__What you will do__
Copy the lines below exactly. No picture goes into the copy.

--------

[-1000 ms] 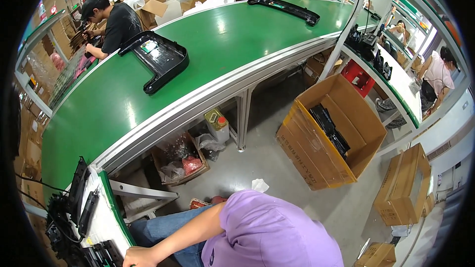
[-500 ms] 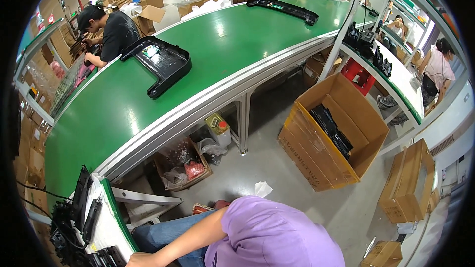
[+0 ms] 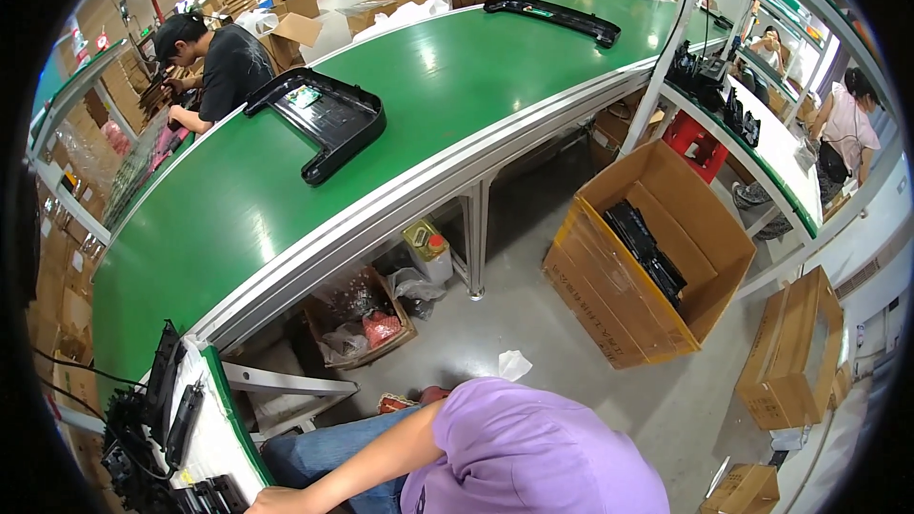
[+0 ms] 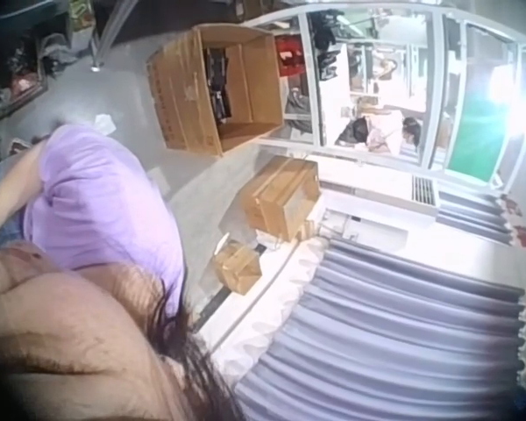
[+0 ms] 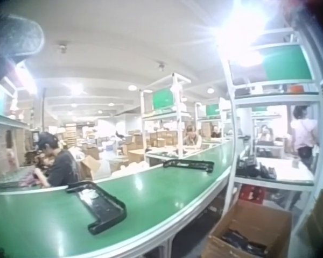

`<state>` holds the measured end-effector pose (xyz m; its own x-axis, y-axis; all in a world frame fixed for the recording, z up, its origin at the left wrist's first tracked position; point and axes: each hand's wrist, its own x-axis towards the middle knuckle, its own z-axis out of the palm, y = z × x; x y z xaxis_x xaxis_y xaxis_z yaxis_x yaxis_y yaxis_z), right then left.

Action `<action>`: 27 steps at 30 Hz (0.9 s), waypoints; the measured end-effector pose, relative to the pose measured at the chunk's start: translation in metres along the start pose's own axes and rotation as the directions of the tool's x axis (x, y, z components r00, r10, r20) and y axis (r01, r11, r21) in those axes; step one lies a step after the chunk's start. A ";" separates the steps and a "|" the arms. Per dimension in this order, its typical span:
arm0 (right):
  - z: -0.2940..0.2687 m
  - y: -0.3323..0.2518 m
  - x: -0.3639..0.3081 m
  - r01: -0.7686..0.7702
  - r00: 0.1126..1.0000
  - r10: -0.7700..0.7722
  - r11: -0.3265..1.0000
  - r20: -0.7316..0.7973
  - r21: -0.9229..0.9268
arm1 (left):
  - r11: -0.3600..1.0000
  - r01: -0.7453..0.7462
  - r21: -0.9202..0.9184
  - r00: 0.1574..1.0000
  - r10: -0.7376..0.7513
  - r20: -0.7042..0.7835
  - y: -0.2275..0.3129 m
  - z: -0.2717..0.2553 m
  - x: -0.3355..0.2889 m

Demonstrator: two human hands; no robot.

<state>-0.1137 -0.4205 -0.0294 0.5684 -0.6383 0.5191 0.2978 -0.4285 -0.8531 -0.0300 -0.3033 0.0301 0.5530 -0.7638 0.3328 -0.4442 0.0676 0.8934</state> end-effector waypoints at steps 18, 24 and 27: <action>-0.007 -0.005 0.004 -0.050 0.998 0.049 0.998 0.033 0.025 | 0.998 -0.040 -0.049 0.997 0.043 0.059 -0.012 -0.009 0.003; -0.003 -0.009 0.005 -0.036 0.997 0.035 0.999 0.069 0.020 | 0.156 -0.587 -0.795 0.180 0.982 0.059 -0.087 -0.013 0.076; -0.011 -0.001 0.004 -0.048 0.997 0.047 0.999 0.058 0.017 | 0.999 -0.042 -0.027 0.995 0.045 0.093 -0.020 -0.015 0.007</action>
<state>-0.1200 -0.4299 -0.0262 0.6252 -0.6194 0.4748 0.2831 -0.3869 -0.8776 -0.0070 -0.3002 0.0191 0.4650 -0.8162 0.3429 -0.4478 0.1173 0.8864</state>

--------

__Your response__
[-1000 ms] 
[-500 ms] 
[+0 ms] 
[+0 ms] 
[+0 ms] 

`<state>` holds the measured end-effector pose (xyz m; its own x-axis, y-axis; all in a world frame fixed for the recording, z up, its origin at the left wrist's first tracked position; point and axes: each hand's wrist, its own x-axis towards the middle knuckle, its own z-axis out of the palm, y = z × x; x y z xaxis_x xaxis_y xaxis_z yaxis_x yaxis_y yaxis_z), right then left.

Action `<action>`: 27 steps at 30 Hz (0.9 s), waypoints; the measured end-effector pose, relative to the pose measured at the chunk's start: translation in metres along the start pose's own axes and rotation as the directions of the tool's x axis (x, y, z components r00, r10, r20) and y axis (r01, r11, r21) in those axes; step one lies a step after the chunk's start. A ";" separates the steps and a "|" the arms. Per dimension in this order, its typical span:
arm0 (right):
  - z: -0.2940..0.2687 m
  - y: -0.3323..0.2518 m
  - x: -0.3639..0.3081 m
  - r01: -0.7686..0.7702
  - r00: 0.1126..1.0000
  - r10: -0.7700..0.7722
  - r11: -0.3265..1.0000
  - r20: -0.7316..0.7973
  - r21: -0.9229..0.9268
arm1 (left):
  - r11: -0.3600..1.0000
  - r01: -0.7453..0.7462
  - r21: -0.9202..0.9184
  - r00: 0.1574..1.0000
  - r10: -0.7376..0.7513
  - r20: -0.7042..0.7835
  - y: -0.2275..0.3129 m
  - z: -0.2717..0.2553 m
  - x: -0.3355..0.2889 m

Demonstrator: two human hands; no robot.

<state>-0.1137 -0.4205 -0.0294 0.5684 -0.6383 0.5191 0.2978 -0.4285 -0.8531 -0.0300 -0.3033 0.0301 0.5530 -0.7638 0.3328 -0.4442 0.0676 0.8934</state> end-effector waypoints at steps 18, 24 and 27: <action>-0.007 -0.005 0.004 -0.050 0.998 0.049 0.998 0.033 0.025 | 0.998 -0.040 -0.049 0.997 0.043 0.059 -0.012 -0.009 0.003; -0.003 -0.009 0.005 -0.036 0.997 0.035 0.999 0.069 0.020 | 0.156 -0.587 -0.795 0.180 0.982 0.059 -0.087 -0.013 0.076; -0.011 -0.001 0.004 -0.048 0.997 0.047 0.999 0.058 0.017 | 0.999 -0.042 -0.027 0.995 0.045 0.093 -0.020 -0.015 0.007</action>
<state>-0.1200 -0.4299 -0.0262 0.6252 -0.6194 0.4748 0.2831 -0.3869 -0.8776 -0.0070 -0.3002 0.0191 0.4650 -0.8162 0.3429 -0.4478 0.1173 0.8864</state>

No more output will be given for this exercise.